The local Future Farmers of America encouraged its members to engage in pig farming. Here, member Rhea Dalton feeds pigs in this 1960 photo from the school yearbook.

Part of living in the South involves tradition.

Southerners have a bevy of traditions that range from our accent to our choice of overalls for wearing on the farm, to what sports we play and certainly to the foods we eat.

Last week we saw how cornbread became a Southern staple. That is, it is an important part of the Southern table.

But equally important is eating pork.

We have written about pork before in our series of articles on country ham, but we will repeat some of that because the food item we are writing about this week is bacon!

When our nation was settled, the pioneers hunted for their meat. They typically ate venison (deer), wild turkey, rabbit, and had a real fondness for bear meat!

As towns were settled, pigs were brought over from the Old World and pork was on the table!

Of course cows were also brought over from Europe, but there was a difference in eating beef and eating pork — an important difference.

Because people a few hundred years ago had no form of refrigeration, beef was a difficult meat to preserve. If a steer was slaughtered it was cooked in its entirety and eaten over a short period of time, or else it would go bad.

Pork, on the other hand, was easier to work with. It could be cured and placed in a cool place and would keep for months. Curing was done with salt, and every farm had a smokehouse for helping with the curing process.

While every farm had a milk cow, it rarely had a herd of beef cattle but always had a small pen of pigs.

In written records from the colonial days we know that pork was a regular part of the American diet. And we could list all of the various cuts of pork we consume, but we will now divert our attention to bacon.

Hogs were slaughtered in the fall or early winter after a few good frosts, because cutting fresh meat in hot weather makes it easier for the meat to go bad and would ruin its taste.

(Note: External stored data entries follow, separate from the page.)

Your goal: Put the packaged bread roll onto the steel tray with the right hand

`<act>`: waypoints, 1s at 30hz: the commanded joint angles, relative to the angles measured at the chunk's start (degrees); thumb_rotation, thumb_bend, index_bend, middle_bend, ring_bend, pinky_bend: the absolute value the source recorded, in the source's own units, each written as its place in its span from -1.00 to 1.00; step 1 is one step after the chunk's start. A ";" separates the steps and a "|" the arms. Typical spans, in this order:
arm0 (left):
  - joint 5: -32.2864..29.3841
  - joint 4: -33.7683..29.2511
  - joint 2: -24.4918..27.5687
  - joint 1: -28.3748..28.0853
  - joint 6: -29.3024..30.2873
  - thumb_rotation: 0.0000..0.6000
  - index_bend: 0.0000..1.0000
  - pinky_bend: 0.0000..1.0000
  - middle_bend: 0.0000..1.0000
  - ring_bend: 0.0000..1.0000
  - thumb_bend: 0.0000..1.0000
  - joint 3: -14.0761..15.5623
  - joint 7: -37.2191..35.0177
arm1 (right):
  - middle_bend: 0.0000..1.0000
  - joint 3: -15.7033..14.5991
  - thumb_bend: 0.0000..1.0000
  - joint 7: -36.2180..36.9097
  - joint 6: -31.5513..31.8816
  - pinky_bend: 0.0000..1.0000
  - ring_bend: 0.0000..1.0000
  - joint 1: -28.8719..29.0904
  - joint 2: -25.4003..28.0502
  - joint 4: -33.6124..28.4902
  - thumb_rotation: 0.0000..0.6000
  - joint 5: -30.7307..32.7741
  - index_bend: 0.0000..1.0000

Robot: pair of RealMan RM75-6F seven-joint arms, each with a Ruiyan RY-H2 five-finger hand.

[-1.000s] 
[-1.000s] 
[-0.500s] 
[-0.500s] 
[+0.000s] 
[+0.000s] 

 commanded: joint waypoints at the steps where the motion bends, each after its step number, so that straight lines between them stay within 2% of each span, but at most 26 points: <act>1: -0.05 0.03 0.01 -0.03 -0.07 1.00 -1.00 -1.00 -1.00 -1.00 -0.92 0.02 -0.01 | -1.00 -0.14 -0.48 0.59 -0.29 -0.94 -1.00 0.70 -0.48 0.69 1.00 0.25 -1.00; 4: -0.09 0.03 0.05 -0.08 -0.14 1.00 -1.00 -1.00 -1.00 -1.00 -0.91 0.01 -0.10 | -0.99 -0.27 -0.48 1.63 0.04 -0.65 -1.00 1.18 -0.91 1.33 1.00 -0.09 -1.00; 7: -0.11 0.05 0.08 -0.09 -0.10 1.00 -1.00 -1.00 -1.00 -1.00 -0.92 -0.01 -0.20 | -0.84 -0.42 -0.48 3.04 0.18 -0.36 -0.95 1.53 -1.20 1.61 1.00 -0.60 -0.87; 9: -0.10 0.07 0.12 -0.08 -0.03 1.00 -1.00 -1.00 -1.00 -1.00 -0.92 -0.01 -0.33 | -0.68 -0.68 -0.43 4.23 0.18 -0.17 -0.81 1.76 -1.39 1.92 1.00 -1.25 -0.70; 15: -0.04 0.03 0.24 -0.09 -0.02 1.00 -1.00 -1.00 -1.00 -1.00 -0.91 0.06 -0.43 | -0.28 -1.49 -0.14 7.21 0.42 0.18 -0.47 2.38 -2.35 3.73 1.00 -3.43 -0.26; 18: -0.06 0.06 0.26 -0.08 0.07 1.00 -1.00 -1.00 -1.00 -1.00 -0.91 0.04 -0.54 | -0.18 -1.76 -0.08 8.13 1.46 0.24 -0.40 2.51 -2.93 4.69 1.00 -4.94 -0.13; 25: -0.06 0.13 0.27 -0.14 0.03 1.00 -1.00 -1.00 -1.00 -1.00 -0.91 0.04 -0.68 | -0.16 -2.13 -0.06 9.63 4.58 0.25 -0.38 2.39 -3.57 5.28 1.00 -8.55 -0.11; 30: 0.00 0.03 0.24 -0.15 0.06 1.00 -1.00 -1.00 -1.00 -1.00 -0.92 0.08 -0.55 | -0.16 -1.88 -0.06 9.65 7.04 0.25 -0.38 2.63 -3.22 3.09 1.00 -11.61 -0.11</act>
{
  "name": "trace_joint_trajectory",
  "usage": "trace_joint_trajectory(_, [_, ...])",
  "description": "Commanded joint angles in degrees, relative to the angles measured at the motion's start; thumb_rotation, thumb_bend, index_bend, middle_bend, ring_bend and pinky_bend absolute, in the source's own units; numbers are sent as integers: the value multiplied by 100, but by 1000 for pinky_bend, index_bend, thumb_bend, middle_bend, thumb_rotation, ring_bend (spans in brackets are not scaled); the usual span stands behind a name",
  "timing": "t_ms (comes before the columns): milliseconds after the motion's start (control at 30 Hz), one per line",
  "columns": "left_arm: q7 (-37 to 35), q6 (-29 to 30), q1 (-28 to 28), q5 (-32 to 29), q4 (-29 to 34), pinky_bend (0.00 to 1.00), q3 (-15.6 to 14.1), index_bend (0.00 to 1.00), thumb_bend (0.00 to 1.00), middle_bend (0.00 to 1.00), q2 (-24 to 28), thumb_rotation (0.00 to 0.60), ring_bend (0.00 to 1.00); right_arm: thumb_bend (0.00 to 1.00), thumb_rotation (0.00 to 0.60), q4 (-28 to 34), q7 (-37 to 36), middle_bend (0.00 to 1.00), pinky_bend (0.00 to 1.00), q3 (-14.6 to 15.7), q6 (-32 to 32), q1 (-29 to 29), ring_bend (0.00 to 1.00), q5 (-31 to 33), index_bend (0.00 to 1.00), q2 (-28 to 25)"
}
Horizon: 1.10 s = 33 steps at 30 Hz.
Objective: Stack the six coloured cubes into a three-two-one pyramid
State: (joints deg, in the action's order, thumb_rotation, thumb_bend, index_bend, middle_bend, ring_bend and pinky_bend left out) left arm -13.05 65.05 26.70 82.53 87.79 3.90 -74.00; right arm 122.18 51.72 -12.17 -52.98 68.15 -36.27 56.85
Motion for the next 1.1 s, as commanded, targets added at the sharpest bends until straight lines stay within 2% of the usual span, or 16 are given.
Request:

Families would get together and have a long day of killing a few hogs, gutting the bodies, scrapping off the hair, cutting it into pieces and even grinding up parts for sausage.

The fresh meat could then be cured by soaking it in brine (salty water) or rubbing it with salt and placing it in huge wooden troughs and covering it with salt. Once cured it could then be smoked in the smokehouse, which makes it more resistant to spoiling and adds to the flavor of the meat -such as in country ham.

Bacon is a cut from the belly of the hog or from less fatty parts of the back. The word “bacon” comes from the Germanic “bakkon,” meaning “back meat.”

But why was bacon so popular in the colonies and how did it end up on the breakfast menu?

In many foreign countries, breakfast is a grain- or oat-type meal like oatmeal or Cream of Wheat. Bread, cheese and fruit are also a popular meal.

However the American diet quickly took to frying a slice of thick-cut bacon for breakfast, and then cooking an egg or two in the leftover grease from the bacon. Bacon and eggs are as popular today for breakfast as they were 200 years ago.

The ease of frying a slice of bacon in a hot skillet also made it a typical evening meal, and early taverns and inns would offer a rasher of bacon with bread as a supper meal. “Rasher” meaning a side of meat.

European travelers would complain that the only meal available to them on the frontier seemed to be a slice of thick bacon and bread.

On the farm, it was common for the wife of the family to cook extra biscuits and then take the leftover bacon grease and pour it onto sliced biscuits. She would then wrap them in newspaper for the children to take to school for lunch.

And bacon was used for seasoning when cooking other cuts of meat, or for vegetables. A small crock of bacon grease was on every kitchen shelf to use for frying and cooking, back before Crisco was invented.

Today even fast-food restaurants offer “breakfast all day” — thanks to our good old tasty bacon!